# Exercise
Repeat verbatim only the lines from the opening of the material below through the one that contains "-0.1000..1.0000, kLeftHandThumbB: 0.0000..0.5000".

-*-*-

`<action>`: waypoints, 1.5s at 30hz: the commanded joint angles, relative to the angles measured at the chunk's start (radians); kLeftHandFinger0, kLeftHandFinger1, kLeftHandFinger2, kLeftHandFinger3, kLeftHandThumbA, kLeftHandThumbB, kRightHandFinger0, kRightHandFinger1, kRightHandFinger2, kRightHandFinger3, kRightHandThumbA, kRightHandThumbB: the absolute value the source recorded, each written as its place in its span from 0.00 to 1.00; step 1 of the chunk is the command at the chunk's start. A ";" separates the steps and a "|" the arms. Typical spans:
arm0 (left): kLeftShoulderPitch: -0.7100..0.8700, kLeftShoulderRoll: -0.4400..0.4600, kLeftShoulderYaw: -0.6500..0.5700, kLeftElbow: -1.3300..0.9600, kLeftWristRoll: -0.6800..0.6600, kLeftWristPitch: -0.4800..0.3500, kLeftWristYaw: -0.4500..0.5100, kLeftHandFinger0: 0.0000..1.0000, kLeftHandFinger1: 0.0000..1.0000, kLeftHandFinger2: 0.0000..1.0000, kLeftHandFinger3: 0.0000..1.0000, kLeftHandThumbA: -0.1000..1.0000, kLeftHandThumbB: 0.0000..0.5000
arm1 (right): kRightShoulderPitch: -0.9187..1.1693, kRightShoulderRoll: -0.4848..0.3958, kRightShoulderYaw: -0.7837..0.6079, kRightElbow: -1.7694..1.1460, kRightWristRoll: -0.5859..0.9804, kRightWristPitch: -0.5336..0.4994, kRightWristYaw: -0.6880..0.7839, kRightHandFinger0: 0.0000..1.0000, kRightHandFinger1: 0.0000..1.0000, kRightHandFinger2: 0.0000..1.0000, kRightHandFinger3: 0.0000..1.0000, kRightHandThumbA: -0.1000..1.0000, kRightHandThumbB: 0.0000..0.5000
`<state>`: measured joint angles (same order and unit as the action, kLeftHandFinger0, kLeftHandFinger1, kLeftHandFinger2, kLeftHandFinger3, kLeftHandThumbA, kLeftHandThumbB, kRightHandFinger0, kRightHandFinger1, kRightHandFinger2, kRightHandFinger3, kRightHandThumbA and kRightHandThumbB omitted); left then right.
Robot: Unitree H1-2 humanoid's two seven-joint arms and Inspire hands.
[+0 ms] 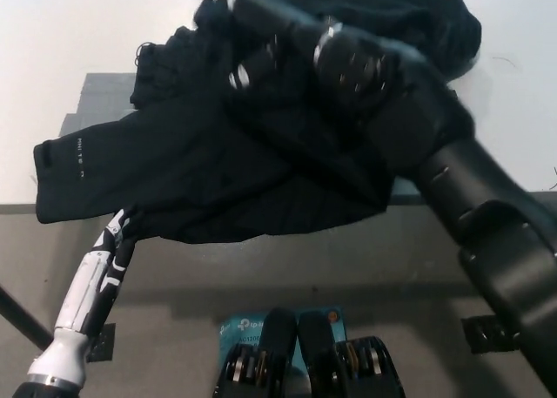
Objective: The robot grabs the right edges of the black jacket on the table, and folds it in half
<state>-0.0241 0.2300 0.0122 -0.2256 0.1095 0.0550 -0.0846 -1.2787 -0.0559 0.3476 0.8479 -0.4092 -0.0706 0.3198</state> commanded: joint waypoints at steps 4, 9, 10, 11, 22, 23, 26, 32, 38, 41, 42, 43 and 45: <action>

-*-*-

# Response to the exercise
`<action>`: waypoints, 1.5s at 30hz: the commanded joint angles, relative to the angles measured at the chunk's start (radians); kLeftHandFinger0, kLeftHandFinger1, kLeftHandFinger2, kLeftHandFinger3, kLeftHandThumbA, kLeftHandThumbB, kRightHandFinger0, kRightHandFinger1, kRightHandFinger2, kRightHandFinger3, kRightHandThumbA, kRightHandThumbB: the absolute value the source recorded, each written as its place in its span from 0.00 to 1.00; step 1 of the chunk is the command at the chunk's start. A ";" separates the steps and a "|" the arms. Typical spans:
arm0 (left): kLeftShoulderPitch: -0.7100..0.8700, kLeftShoulderRoll: -0.4400..0.4600, kLeftShoulderYaw: -0.6500..0.5700, kLeftElbow: -1.3300..0.9600, kLeftWristRoll: -0.6800..0.6600, kLeftWristPitch: -0.4800..0.3500, kLeftWristYaw: -0.4500..0.5100, kLeftHandFinger0: 0.0000..1.0000, kLeftHandFinger1: 0.0000..1.0000, kLeftHandFinger2: 0.0000..1.0000, kLeftHandFinger3: 0.0000..1.0000, kLeftHandThumbA: -0.1000..1.0000, kLeftHandThumbB: 0.0000..0.5000

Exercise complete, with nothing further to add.